Mentre molti Paesi e istituzioni finanziarie si stanno preparando a chiudere le porte alle criptovalute in maniera più o meno corposa, Singapore non sembra essere particolarmente preoccupata a porre divieti radicali sul comparto.
A conferma di ciò, il vice primo ministro del Paese, Tharman Shanmugaratnam, ha dichiarato alla stampa che il proprio governo non ha intenzione di “vietare” la criptovaluta come parte dei propri futuri piani regolatori.
In una serie di dichiarazioni pubblicate qualche ora fa in risposta alle domande poste dai membri del parlamento, Shanmugaratnam, altresì incaricato dell’organismo di regolamentazione della Monetary Authority di Singapore (MAS), ha confermato la politica del Paese in materia di criptovalute, ricordando come l’Authority “ha studiato da vicino gli sviluppi e i potenziali rischi che le criptovalute rappresentano”, sottolineando come “non vi sono ragioni valide per vietare il trading di criptovaluta per il momento”.
Ad ogni modo, il vice premier ha precisato che “sottoporremo i soggetti coinvolti (come gli exchange) alle nostre norme antiriciclaggio. E continueremo a sottolineare ai cittadini di Singapore che potrebbero perdere le proprie risorse quando investono denaro in criptovalute”.
Con questa posizione, l’Asia continua a spaccarsi sull’approccio intrapreso nei confronti delle criptovalute. Singapore e Giappone sembrano essere più “permissive” e più attratte dall’innovazione che blockchain è in grado di rappresentare, mentre è in netto contrasto con la Corea del Sud e con la Cina.

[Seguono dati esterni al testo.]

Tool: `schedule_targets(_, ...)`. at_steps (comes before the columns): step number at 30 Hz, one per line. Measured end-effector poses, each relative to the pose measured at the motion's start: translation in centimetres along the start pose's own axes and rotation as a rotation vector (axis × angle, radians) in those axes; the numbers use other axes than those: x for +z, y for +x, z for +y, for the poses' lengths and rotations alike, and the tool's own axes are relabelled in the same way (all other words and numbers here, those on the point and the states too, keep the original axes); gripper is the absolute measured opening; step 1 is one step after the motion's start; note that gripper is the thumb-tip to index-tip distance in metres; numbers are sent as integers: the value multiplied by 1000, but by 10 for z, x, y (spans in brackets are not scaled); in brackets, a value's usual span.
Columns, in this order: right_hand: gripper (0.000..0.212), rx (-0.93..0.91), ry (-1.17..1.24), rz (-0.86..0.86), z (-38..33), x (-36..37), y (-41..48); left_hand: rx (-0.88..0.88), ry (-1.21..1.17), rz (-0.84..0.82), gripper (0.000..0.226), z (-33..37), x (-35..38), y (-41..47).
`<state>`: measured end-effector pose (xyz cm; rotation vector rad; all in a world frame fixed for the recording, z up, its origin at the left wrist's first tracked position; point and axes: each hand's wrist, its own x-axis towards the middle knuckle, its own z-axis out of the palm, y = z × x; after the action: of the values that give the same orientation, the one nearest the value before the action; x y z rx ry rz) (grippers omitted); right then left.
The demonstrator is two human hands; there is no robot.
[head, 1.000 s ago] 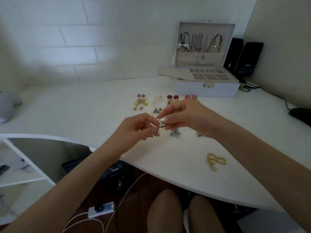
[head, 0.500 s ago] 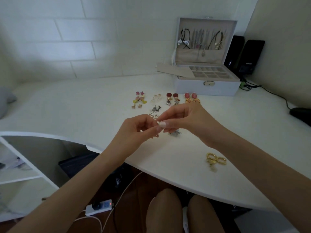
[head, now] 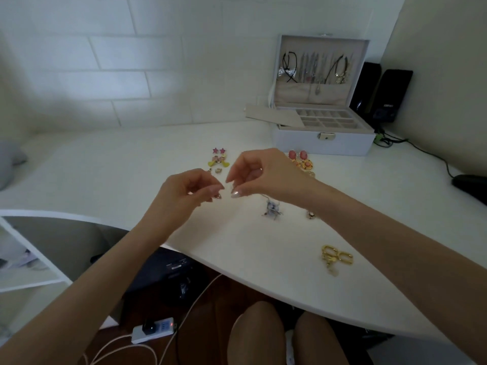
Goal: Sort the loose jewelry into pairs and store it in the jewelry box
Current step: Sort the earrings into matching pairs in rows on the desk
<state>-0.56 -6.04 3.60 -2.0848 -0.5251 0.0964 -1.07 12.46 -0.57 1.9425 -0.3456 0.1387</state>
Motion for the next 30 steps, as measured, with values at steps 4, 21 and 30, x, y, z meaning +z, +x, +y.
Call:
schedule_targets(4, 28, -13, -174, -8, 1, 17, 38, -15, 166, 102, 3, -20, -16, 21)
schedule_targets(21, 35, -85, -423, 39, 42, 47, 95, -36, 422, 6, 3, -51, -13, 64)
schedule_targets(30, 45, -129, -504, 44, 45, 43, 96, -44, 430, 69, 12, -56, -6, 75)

Per ora, la natura e le dimensioni del trading di criptovalute a Singapore non pongono dei rischi per la sicurezza e per l’integrità del nostro sistema finanziario…,
ha continuato il vice premier, specificando poi che
….le connessioni tra il trading di criptovaluta e il sistema finanziario di Singapore non sono al momento rilevanti. Il sistema bancario di Singapore non ha alcuna esposizione significativa verso le criptovalute, e non abbiamo preoccupazioni su rischi sistemici.